• Work instruction
Whenever an image turns up, omit it and return the remaining data exactly.

:: Dataset excerpt ::

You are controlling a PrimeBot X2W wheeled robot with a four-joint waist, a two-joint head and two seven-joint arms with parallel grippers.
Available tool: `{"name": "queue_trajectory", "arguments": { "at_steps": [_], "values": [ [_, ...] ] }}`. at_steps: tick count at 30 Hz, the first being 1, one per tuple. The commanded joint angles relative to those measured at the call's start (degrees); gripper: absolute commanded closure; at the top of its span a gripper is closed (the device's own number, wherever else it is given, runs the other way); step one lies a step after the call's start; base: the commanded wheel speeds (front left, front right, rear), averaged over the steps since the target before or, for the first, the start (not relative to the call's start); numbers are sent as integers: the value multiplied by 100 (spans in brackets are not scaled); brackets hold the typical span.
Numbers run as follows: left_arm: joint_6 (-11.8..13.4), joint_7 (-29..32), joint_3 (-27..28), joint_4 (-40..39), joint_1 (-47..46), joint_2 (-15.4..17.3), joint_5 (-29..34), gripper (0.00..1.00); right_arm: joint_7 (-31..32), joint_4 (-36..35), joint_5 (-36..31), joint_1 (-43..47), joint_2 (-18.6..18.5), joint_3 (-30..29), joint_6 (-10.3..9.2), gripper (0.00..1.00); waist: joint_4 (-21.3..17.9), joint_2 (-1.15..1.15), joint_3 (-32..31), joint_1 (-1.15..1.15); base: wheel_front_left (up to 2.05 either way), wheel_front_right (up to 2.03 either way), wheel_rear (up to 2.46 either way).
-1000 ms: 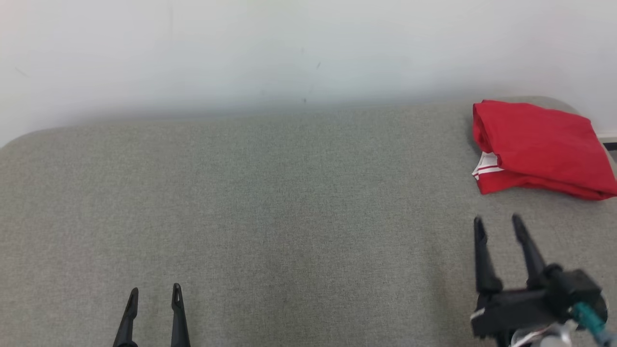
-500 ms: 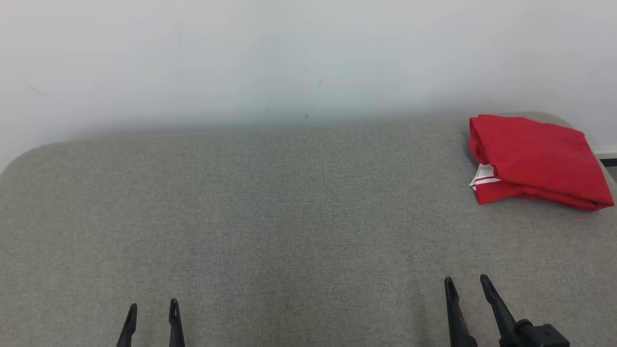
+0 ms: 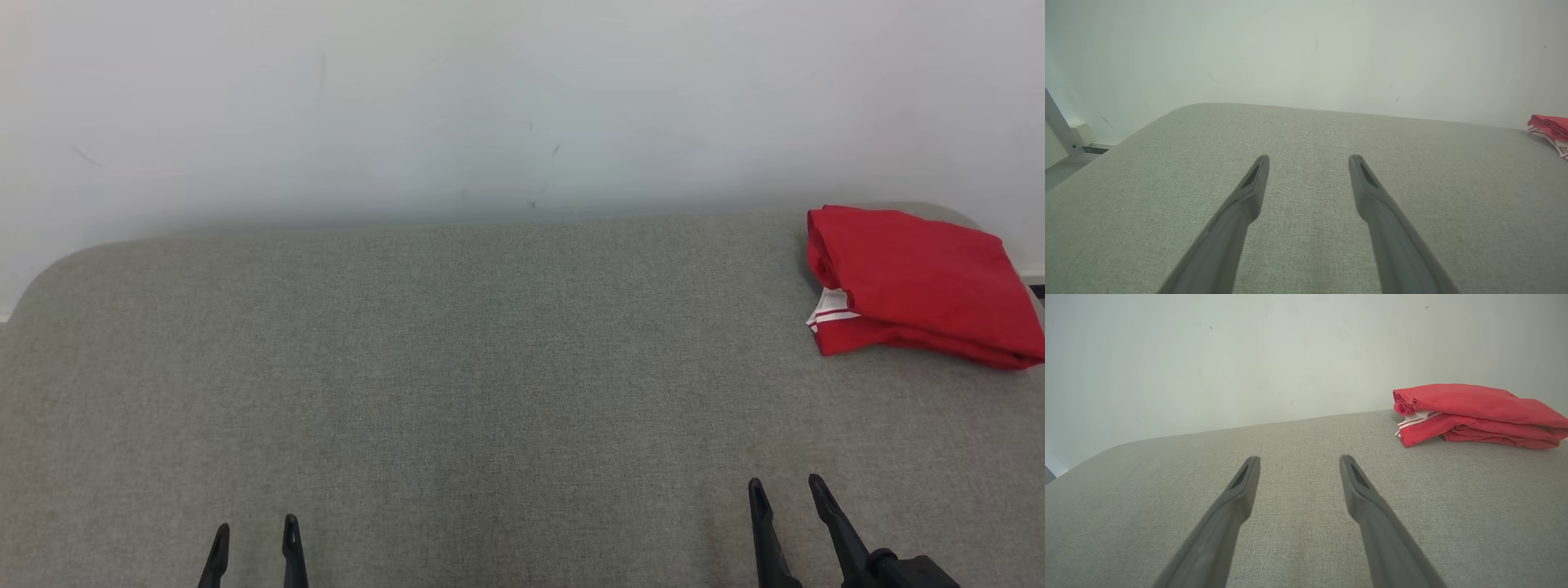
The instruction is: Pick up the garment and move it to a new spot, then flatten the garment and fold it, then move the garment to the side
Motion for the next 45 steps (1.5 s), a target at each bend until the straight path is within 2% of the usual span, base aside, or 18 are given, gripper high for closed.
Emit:
{"name": "queue_trajectory", "arguments": {
  "at_steps": [1,14,15,20,45],
  "values": [
    [-8,-15,8,11,86,-3,-5,0,3,-9,16,53,20,4,-17,0,10,0,4,0,0,0,0],
    [-60,-15,9,3,105,-3,99,0,3,20,24,62,21,-8,-17,0,33,0,41,0,0,0,0],
    [-67,1,14,12,13,0,63,100,0,18,14,3,0,-7,0,100,33,0,41,0,0,0,0],
    [-73,37,24,269,-3,-16,-58,100,18,231,106,41,-2,0,0,100,33,0,42,0,0,0,0],
    [-270,672,216,318,-383,-10,-2549,100,545,317,2729,-348,-118,-75,-2,100,22,0,58,0,0,0,0]
  ]
}}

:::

• Response to this task
You are controlling a PrimeBot X2W wheeled robot with a four-joint waist, a two-joint head and two seven-joint arms with parallel grippers.
Available tool: `{"name": "queue_trajectory", "arguments": { "at_steps": [_], "values": [ [_, ...] ] }}`. at_steps: tick count at 30 Hz, the first being 1, one per tuple. The commanded joint angles relative to those measured at the call's start (degrees); gripper: absolute commanded closure; at the top of its span a gripper is closed (the device's own number, wherever else it is given, runs the other way); step one lies a step after the call's start; base: the commanded wheel speeds (front left, front right, rear), averaged over the steps since the target before or, for the first, the start (not relative to the call's start); numbers are sent as integers: the value multiplied by 100 (spans in brackets are not scaled); brackets hold the typical span.
Numbers run as follows: left_arm: joint_6 (-11.8..13.4), joint_7 (-29..32), joint_3 (-27..28), joint_4 (-40..39), joint_1 (-47..46), joint_2 (-15.4..17.3), joint_5 (-29..34), gripper (0.00..1.00); right_arm: joint_7 (-31..32), joint_4 (-36..35), joint_5 (-36..31), joint_1 (-43..47), joint_2 (-18.6..18.5), joint_3 (-30..29), joint_6 (-10.3..9.2), gripper (0.00..1.00); waist: joint_4 (-21.3..17.9), joint_2 (-1.15..1.15), joint_3 (-32..31), joint_1 (-1.15..1.15); base: wheel_front_left (up to 2.05 either way), wheel_front_right (up to 2.03 either way), wheel_rear (up to 2.46 either way).
-1000 ms: 
-500 ms: 
+0 ms: 
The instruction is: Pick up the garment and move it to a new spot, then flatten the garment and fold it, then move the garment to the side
Motion for the next 45 steps (1.5 s), a target at each bend until the straight path is within 2% of the usual span, base aside, or 18 are given, gripper high for closed.
Emit:
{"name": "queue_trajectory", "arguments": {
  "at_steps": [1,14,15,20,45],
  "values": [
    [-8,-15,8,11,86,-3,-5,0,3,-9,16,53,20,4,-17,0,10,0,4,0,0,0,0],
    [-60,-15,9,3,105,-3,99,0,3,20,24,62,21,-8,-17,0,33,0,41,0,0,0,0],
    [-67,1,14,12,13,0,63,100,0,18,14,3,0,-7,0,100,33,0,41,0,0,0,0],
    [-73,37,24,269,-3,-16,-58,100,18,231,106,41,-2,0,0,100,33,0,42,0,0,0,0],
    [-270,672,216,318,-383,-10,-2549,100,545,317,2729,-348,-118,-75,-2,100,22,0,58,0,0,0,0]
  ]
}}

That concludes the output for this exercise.